WORK INSTRUCTION:
The answer is to be the lines below that lie between the line holding "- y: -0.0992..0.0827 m" and the line holding "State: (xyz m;", inclusive, transcribed exactly and free of pictures.

PROVIDED DATA:
[Start of Attachment]

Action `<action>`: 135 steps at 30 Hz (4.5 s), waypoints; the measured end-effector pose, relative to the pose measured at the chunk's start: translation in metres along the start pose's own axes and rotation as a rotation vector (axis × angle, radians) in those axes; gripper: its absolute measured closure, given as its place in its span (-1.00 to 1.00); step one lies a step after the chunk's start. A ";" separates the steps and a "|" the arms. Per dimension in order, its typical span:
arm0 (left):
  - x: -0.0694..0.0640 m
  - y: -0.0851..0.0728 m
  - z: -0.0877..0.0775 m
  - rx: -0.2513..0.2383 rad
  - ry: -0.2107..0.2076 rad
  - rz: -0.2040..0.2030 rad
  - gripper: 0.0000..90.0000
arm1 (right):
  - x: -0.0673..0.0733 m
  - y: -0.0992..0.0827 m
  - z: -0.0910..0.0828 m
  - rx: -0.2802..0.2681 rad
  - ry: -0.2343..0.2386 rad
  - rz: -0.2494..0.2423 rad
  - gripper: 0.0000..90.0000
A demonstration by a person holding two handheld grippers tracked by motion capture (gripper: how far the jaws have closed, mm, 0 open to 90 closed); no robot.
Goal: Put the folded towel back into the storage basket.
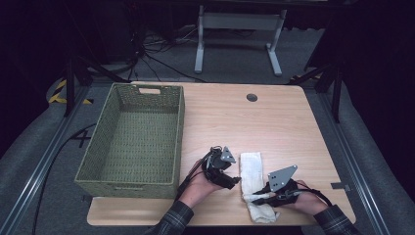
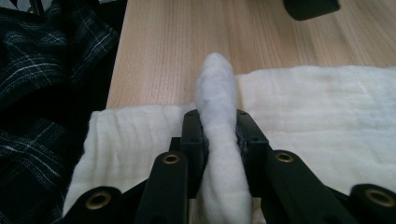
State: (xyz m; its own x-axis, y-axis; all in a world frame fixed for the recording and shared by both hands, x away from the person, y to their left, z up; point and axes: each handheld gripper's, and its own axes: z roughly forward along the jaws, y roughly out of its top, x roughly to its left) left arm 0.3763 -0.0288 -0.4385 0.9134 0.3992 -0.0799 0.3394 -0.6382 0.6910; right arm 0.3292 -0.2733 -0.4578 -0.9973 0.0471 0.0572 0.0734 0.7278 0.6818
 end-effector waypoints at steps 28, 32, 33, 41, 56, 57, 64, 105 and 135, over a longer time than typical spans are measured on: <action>0.036 0.059 0.054 -0.015 -0.050 0.111 -0.53 | -0.002 0.000 0.000 -0.003 0.016 0.002 0.70; 0.039 0.063 0.064 0.000 -0.066 0.123 -0.55 | -0.003 -0.001 0.000 -0.004 0.018 0.001 0.70; 0.040 0.063 0.068 0.003 -0.068 0.127 -0.55 | -0.003 -0.001 0.000 -0.004 0.018 0.001 0.70; 0.040 0.057 0.079 0.044 -0.077 0.129 -0.55 | -0.003 -0.001 0.000 -0.006 0.021 -0.001 0.70; 0.032 0.052 0.071 0.076 -0.131 0.176 0.25 | -0.003 -0.001 0.000 -0.008 0.023 0.003 0.70; 0.031 0.052 0.070 0.076 -0.135 0.171 0.30 | -0.003 -0.001 0.000 -0.008 0.024 0.004 0.70; 0.030 0.048 0.070 0.054 -0.176 0.157 0.66 | -0.004 -0.001 0.000 -0.009 0.026 0.008 0.70; 0.023 0.083 -0.062 -0.069 0.024 0.098 0.76 | -0.035 0.099 -0.040 -0.169 -0.029 0.065 0.74; 0.093 0.031 -0.186 -0.157 0.136 0.096 0.76 | -0.064 0.241 0.011 -0.216 -0.030 0.004 0.74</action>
State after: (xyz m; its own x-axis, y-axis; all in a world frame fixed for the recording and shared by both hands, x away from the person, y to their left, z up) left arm 0.4298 0.1108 -0.2907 0.8976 0.4333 0.0813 0.2038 -0.5713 0.7950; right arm 0.4109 -0.0933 -0.3048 -0.9965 0.0724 0.0411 0.0749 0.5641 0.8223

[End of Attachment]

TASK SOLUTION:
  - y: -0.0992..0.0827 m
  - z: -0.0910..0.0828 m
  - rx: -0.2802..0.2681 rad
  - ry: -0.2343..0.2386 rad
  - rz: -0.2494..0.2423 rad
  - gripper: 0.0000..90.0000
A demonstration by a person holding two handheld grippers tracked by motion capture (gripper: how far the jaws have closed, mm, 0 open to 90 closed); no robot.
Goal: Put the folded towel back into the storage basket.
State: (xyz m; its own x-axis, y-axis; all in a world frame fixed for the recording and shared by both hands, x away from the person, y to their left, z up; point and axes: each handheld gripper's, and its own axes: z roughly forward along the jaws, y roughly out of its top, x roughly to its left) left arm 0.3763 -0.0288 -0.4385 0.9134 0.3992 -0.0799 0.3394 -0.6382 0.6910; right arm 0.3292 -0.2733 -0.4578 -0.9973 0.0471 0.0572 0.0734 0.7278 0.6818

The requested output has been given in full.